Anyway, my time in the UK was wrapping up. Weather was getting warmer. Here I could pause and tell you about the beautiful English spring, but I won't. But one thing beautiful about it was that it made it warm enough in my flat to fuck in my bed, and I did a bit of just that.

I arranged a last hook up with Nigel. He claimed to be versatile and had offered to fuck me. But when he got to my flat it was clear what Nigel wanted. He stripped off his clothes and within seconds and stripped off mine. IN one motion he seemed to get my jockies off and my cock in his mouth. He was licking my balls. God I love that, and he had me writhing on the bed, crying in pleasure. But he didn't show any signs of working his finger down to my arsehole, where I wanted him to go.

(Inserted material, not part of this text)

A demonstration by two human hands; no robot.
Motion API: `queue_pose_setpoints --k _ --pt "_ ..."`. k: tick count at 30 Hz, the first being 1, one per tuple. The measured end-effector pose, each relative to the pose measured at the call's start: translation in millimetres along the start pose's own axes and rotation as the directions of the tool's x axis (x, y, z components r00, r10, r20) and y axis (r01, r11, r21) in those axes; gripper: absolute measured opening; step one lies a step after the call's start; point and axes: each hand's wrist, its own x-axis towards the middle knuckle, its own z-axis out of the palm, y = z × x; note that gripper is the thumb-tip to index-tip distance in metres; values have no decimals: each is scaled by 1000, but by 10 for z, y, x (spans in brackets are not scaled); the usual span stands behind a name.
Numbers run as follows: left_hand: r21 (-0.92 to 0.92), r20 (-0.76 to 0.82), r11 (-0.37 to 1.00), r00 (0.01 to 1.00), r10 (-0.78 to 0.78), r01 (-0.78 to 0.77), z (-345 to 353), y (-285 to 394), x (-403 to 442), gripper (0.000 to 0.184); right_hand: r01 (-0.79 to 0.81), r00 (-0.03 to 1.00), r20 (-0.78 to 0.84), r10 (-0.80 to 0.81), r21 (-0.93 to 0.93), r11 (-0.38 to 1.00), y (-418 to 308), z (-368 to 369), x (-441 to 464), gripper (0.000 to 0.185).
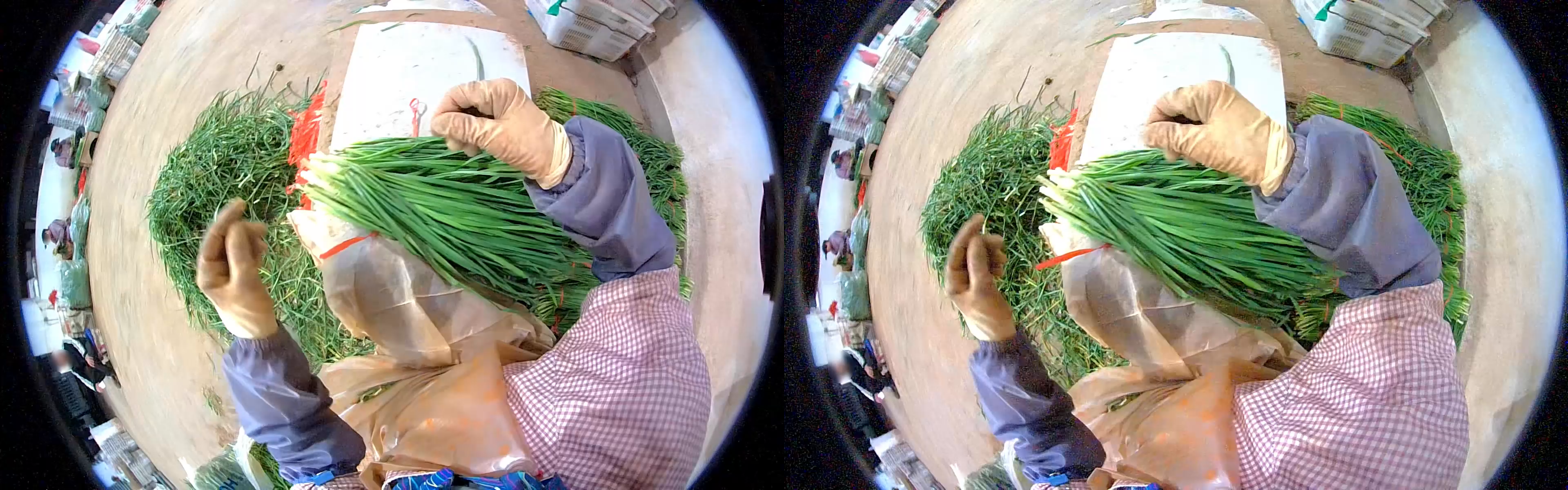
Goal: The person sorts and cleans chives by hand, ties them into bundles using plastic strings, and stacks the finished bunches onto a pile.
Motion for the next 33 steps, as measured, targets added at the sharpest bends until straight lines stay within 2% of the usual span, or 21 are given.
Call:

I flipped him on his back and returned the favor, licking his nice 5 and a half incher from top to bottom. Unfortunately, in a country of beautiful uncut men he was cut. But still very tasty. I worked his balls, taking each one in my mouth gently, then licking them and licking his thighs. Soon enough I was rubbing my dick into his crotch and kissing him hard. Panting.

He wrapped his legs around me, and began to pant and moan, "please fuck me, fuck me."

"Fuck yeah."

"suck my cock." He moistened me up and then put on the condom. And I went to town.

First on his hands and knees but soon enough on his back.

We must have fucked for about 20 minutes and I screwed up my nerve to say, "remember what you were going to do for me?" Isn't it weird when you're naked with a guy with your dick buried deep in your ass and he's crying out, you can still feel shy.

He knew what I had on my mind, and it was clear enough he saw it more as duty than pleasure. He just wanted to keep getting fucked. But I lubed myself up and got a condom on him. Then I got up on my hands and knees.

I wished I could say, that fireworks went off, that incredible feelings coursed through me. But that somehow didn't happen. It didn't hurt much at all. I was well prepared and he fucked me nice and slow, nice and gentle. It felt nice, I'd say. It felt good. But there was something about being crouched on my knees and elbows with my face in the pillow that didn't work for me.

He began to pick up the pace. The breathing got harder, then raggedy as it does and and he began to call out and he came. I didn't. I felt good. I'd done it. But I thought, "I have more work to do."

Unfortunately, I had to leave England in a few days, and there would be no more chances. My getting fucked tale would have to move on to its American chapter.